Obacht vor der Lächerlichkeit

Jo Schädler, Eschnerstrasse 64, Bendern | 9. August 2018

In seinem Leserbrief vom Mittwoch zum Thema Tonausfall bei 1FLTV moniert Georg Kieber aus Mauren einen Leserbriefschreiber der sich als Zuschauer anmasste auf den Tonausfall hinzuweisen, um damit den Sender ins Lächerliche zu ziehen. Selber aber nimmt er es mit der Lächerlichkeit nicht so genau und desavouiert den Leserbriefschreiber auf die sehr unfeine, die persönliche Art. Er stellt ihn so perfide und dümmlich dar, dass er die ganze Nacht vor dem Fernseher ausgeharrt hätte, um das Dilemma des Senders auszuforschen und unterstellt ihm auch noch eine umständliche Schreibe zu besitzen.

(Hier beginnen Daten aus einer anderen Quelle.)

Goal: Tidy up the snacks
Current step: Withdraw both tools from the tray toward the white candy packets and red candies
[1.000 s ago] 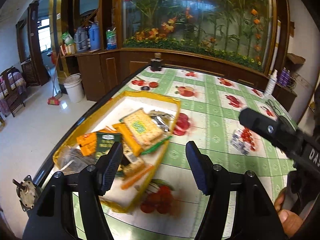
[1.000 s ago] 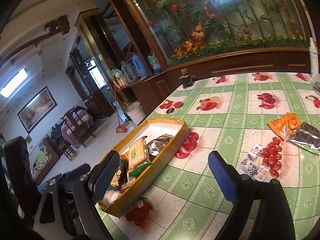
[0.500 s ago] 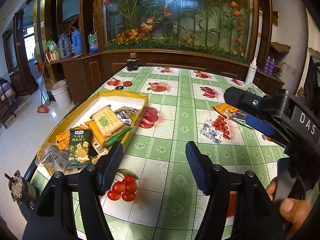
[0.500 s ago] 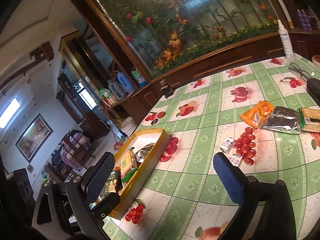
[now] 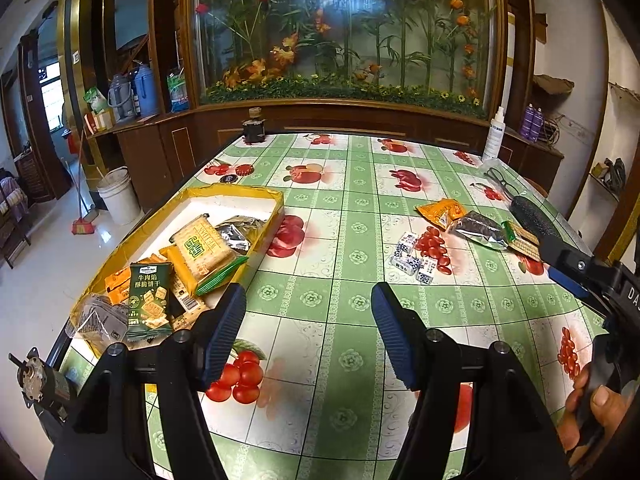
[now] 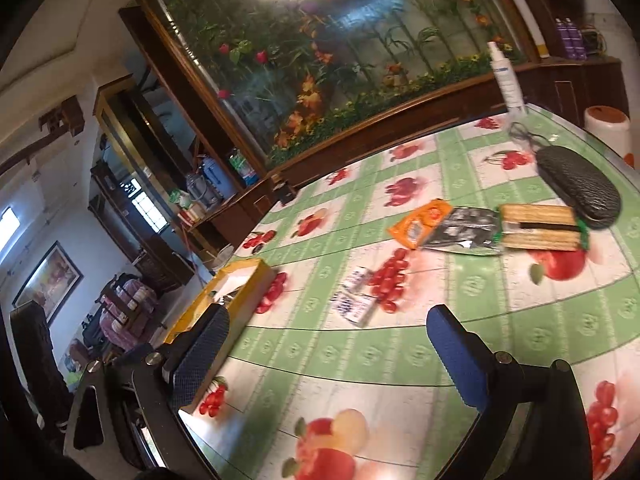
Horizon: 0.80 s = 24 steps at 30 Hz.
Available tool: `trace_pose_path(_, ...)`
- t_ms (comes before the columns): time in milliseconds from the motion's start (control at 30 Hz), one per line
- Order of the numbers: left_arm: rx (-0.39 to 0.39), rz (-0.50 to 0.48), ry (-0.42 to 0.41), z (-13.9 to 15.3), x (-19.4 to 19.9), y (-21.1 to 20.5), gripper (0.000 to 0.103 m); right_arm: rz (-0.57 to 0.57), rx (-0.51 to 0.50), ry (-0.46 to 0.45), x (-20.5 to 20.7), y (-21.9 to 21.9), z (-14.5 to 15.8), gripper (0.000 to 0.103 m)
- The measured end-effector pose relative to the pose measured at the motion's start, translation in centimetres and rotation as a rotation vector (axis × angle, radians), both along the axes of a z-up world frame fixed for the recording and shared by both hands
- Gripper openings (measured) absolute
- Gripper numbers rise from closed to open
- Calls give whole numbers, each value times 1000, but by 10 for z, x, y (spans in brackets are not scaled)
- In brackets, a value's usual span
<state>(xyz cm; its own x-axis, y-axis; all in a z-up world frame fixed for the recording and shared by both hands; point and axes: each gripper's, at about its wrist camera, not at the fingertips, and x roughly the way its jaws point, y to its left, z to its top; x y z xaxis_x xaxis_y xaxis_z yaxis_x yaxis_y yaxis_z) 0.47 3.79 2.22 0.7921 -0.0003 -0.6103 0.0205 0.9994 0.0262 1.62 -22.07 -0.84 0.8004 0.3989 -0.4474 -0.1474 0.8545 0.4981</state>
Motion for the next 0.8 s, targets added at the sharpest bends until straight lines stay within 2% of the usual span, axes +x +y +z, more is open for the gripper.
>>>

Die Gunst der Stunde nutzt er weiter, darauf hinzuweisen, wie ärmlich dieser Sender sich durch den Weltenlauf dürsten muss. Er rechnet vor, dass dieser armen Unternehmung jährlich nur noch 19 000 Franken zur Verfügung stehen würden und er schreibt, dass es fast peinlich wäre, dass das Land hier nicht mehr Geld fliessen lässt. Weiter schreibt Kieber, dass ihm die zwar unliechtensteinische Bescheidenheit der FL1-Produktionen sehr sympathisch wäre, dennoch sollte der Staat mehr Geld zahlen.
Da stellt sich die Frage: Worum geht es dem Herrn Kieber aus Mauren? Den anderen ins Lächerliche zu ziehen um vor Lächerlichkeit zu warnen? Sein eigenes Denkmuster andern überzustülpen? Den Sender bescheiden zu halten, ihn aber mit mehr Geld ausstopfen? Oder dem Sender auf Kosten der Meinungsfreiheit zu helfen über die Runden zu kommen, damit dort weiter Sendungen über die Meinung der Bürger gemacht werden können, die er dann nach seinem eigenen Gusto der Lächerlichkeit preisgeben kann?
Konfuzius meinte dazu: Die ehrenwerten Spiessbürger sind gerade die Verderber der Moral.